The van has clearly scraped against something and there are small traces of green paint.
More work for forensics.
*
Camille finally makes for home.
The evening has shaken him somewhat. He takes the stairs. He lives on the fourth floor and on principle never takes the lift.
They’ve done what they can. What comes next is the worst part. The waiting. Waiting for someone to report a woman missing. It could take a day, two days, maybe more. In the meantime … When Irène was kidnapped, she had been found dead within ten hours. Half that time has already elapsed. If forensics had found anything useful, he would know by now. Camille is all too familiar with the sad, slow melody of cross-checking evidence, this war of attrition that takes ages and leaves your nerves shot.

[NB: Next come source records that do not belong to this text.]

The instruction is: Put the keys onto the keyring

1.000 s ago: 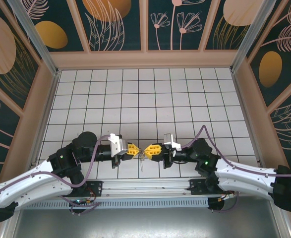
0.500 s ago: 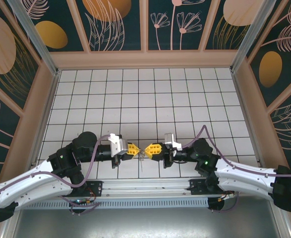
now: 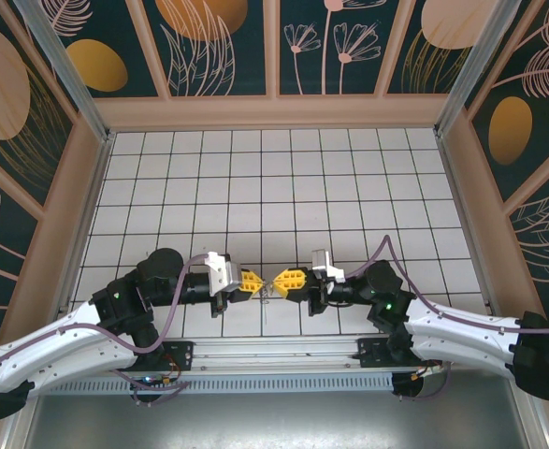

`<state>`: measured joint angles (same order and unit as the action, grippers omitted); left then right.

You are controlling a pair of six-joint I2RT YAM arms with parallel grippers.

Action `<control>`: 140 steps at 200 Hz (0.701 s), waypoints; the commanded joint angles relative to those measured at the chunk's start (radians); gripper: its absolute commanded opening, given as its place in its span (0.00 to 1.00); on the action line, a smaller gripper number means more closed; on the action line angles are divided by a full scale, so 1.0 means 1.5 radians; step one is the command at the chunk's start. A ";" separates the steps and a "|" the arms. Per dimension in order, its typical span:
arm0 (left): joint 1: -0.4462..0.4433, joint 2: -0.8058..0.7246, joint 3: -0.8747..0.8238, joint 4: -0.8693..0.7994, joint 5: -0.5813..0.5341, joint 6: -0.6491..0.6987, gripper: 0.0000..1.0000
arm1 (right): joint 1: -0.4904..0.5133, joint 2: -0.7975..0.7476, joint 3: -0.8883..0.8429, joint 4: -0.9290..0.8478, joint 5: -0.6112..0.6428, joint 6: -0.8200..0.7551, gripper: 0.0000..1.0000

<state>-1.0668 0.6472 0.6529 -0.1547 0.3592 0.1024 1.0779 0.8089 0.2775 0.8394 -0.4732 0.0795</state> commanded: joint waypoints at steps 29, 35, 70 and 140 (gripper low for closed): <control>0.001 0.000 0.013 0.022 0.016 0.009 0.00 | -0.006 0.012 0.001 0.043 -0.011 0.009 0.00; 0.001 -0.001 0.012 0.022 0.017 0.009 0.00 | -0.007 0.013 0.001 0.044 -0.012 0.009 0.00; 0.002 -0.002 0.011 0.023 0.018 0.009 0.00 | -0.008 0.018 0.002 0.045 -0.015 0.010 0.00; 0.002 -0.003 0.010 0.025 0.016 0.011 0.00 | -0.010 0.039 0.009 0.044 -0.042 0.014 0.00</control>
<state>-1.0657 0.6460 0.6529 -0.1631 0.3588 0.1024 1.0653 0.8448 0.2775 0.8776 -0.5037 0.0887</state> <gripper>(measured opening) 0.042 0.044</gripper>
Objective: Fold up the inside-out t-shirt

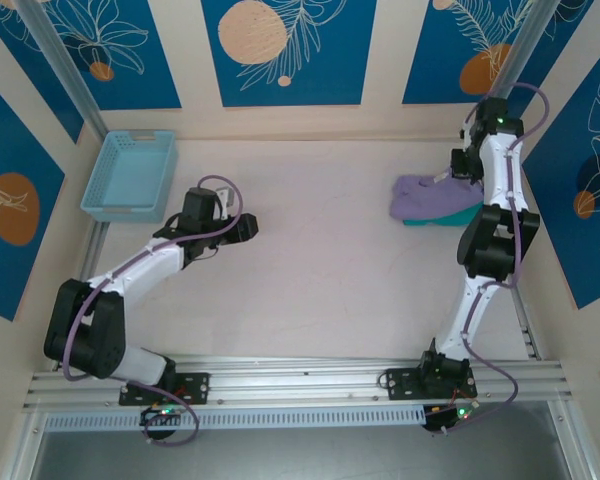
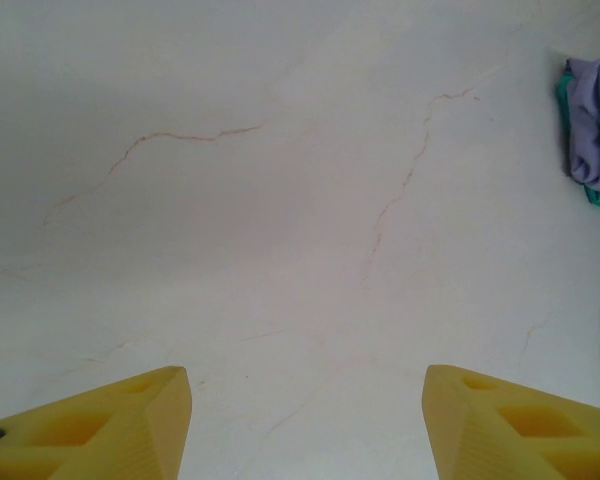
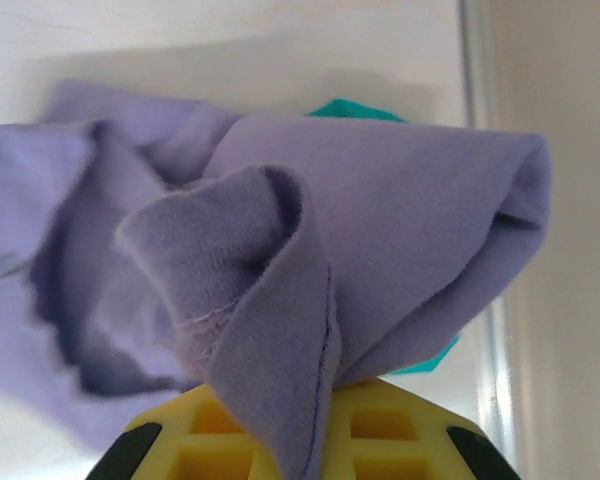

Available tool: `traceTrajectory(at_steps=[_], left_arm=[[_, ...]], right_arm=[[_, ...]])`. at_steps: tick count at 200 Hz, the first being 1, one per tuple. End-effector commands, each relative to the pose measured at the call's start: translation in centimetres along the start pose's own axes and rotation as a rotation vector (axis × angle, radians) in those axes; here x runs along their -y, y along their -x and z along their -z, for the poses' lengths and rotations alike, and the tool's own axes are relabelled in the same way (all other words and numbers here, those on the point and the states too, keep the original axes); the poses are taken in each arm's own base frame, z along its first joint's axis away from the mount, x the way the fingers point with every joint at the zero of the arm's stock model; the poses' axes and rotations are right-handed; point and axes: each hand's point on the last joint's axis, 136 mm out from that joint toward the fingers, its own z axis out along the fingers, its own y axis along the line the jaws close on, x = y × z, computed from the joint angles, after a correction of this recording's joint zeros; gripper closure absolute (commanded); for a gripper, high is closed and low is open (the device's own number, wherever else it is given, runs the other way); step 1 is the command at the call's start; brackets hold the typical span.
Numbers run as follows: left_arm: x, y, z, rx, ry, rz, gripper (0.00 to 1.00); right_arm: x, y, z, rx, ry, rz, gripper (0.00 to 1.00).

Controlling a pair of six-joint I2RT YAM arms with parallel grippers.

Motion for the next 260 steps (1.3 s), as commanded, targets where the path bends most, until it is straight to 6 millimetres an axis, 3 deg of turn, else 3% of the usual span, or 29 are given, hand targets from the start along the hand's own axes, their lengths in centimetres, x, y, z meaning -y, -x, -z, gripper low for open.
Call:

He broods over this endless night. He’s exhausted. He barely has time to take a shower and knock back a couple of coffees.
Camille sold the apartment he once shared with Irène; he couldn’t bear to live there – it was too difficult seeing her everywhere he looked. To stay on would have required a strength of will better expended elsewhere. He wondered whether to go on living after Irène’s death was a matter of courage, a matter of will. How was it possible to carry on alone when everything around you had dissolved? He needed to check his own fall. He knew that this apartment was dragging him down, but he couldn’t bear to give it up. He asked his father (who could always be relied on to give a straight answer) and then Louis who had said: “To hold on, you have to let go.” It’s from the Tao, apparently. Camille wasn’t sure he understood what it meant.